A few moments later, the overhead lights turn on, and all around me, I hear the hum of restarting electronics. Outside, not fifty meters from the west-facing windows of the control tower, the combat engineers’ flight of drop ships takes off again one by one in five-second intervals, rattling the windows with the engine noise. I plug my admin deck into the main control console and fire up the systems. The Lankies smashed the radar and the fusion plant, but some of the auxiliary comms gear is still in one piece, and the data link works as well.

“Olympus Spaceport is back in business under new management,” I tell the combat engineers. “Keep hooking up the lines, and I’ll keep waving ’em in.”

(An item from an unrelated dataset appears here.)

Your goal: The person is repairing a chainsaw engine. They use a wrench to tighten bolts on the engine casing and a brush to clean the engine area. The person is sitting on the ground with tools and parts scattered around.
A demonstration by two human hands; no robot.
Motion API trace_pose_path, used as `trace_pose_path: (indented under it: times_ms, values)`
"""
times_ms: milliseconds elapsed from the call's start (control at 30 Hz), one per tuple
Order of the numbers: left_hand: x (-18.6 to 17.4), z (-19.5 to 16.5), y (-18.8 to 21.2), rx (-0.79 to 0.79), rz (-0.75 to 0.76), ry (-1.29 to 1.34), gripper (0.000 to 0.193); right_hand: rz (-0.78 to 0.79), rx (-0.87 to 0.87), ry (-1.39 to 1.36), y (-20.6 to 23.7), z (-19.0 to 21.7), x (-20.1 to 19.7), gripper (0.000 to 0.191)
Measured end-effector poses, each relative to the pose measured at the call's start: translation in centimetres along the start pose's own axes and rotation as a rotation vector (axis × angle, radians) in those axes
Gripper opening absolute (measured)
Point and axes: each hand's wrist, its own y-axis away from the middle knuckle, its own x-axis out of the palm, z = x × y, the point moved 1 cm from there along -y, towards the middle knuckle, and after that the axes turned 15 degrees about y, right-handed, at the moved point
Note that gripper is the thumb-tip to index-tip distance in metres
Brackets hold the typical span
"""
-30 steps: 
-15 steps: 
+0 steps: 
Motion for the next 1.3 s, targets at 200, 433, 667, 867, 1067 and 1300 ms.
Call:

Sergeant Dragomirova and I spend the next hour directing units into the spaceport and keeping the airspace as organized as possible. The base has no active radar, so we have to keep everything tangle-free and direct dozens of drop ships and attack birds with nothing but data links and eyeballs while the cloud cover hangs a mere two thousand feet over the ground. In Combat Controller School, they called the ATC sections of the training “icon-pushing.” I’ve learned over the years that pushing around icons on a screen can be just as stressful as being under fire if the spacecraft represented by those icons have forty or fifty people on them that will die a fiery death if you push one of those icons the wrong way at the wrong time.

“Tailpipe Red One, Red Beach C2. Come in.”

When I get the call on the tactical channel, it’s a distraction, but a welcome one from the high-stress monotony of directing air traffic.

“Red Beach C2, Tailpipe Red One. I read you; go ahead.”

“There are two drop-ship flights on landing pad Charlie that are about to take off for civvie evac thirty klicks east of the LZ. They want a combat controller to ride shotgun in case they run into LHO presence out there.”

“Copy that. You gonna send someone up to the control tower to take over ATC duties?”

“We will switch to local control for the time being. Can’t have the only red hat in the LZ pushing tin all day. You are authorized to leave without relief by Ground Force Red Actual.”

“Copy. Advise Actual I’ll be at landing pad Charlie in five,” I reply, glad at the thought of getting relieved of the important but tedious and boring air-traffic-control duty.

I let the local traffic know they’re on their own until Fleet sends another ATC up here, and then tell Sergeant Dragomirova I’ve been called off for a different assignment. Just to make sure the translator didn’t mangle my explanation beyond recognition, I also keep Dmitry in the loop.

“We have situation under control,” Dmitry says. “Many Alliance gunships around. We get trouble, I can manage.”

“See you when it’s over,” I reply. “Don’t get killed.”

“I will try,” Dmitry replies. “But is not entirely up to me. Good luck.”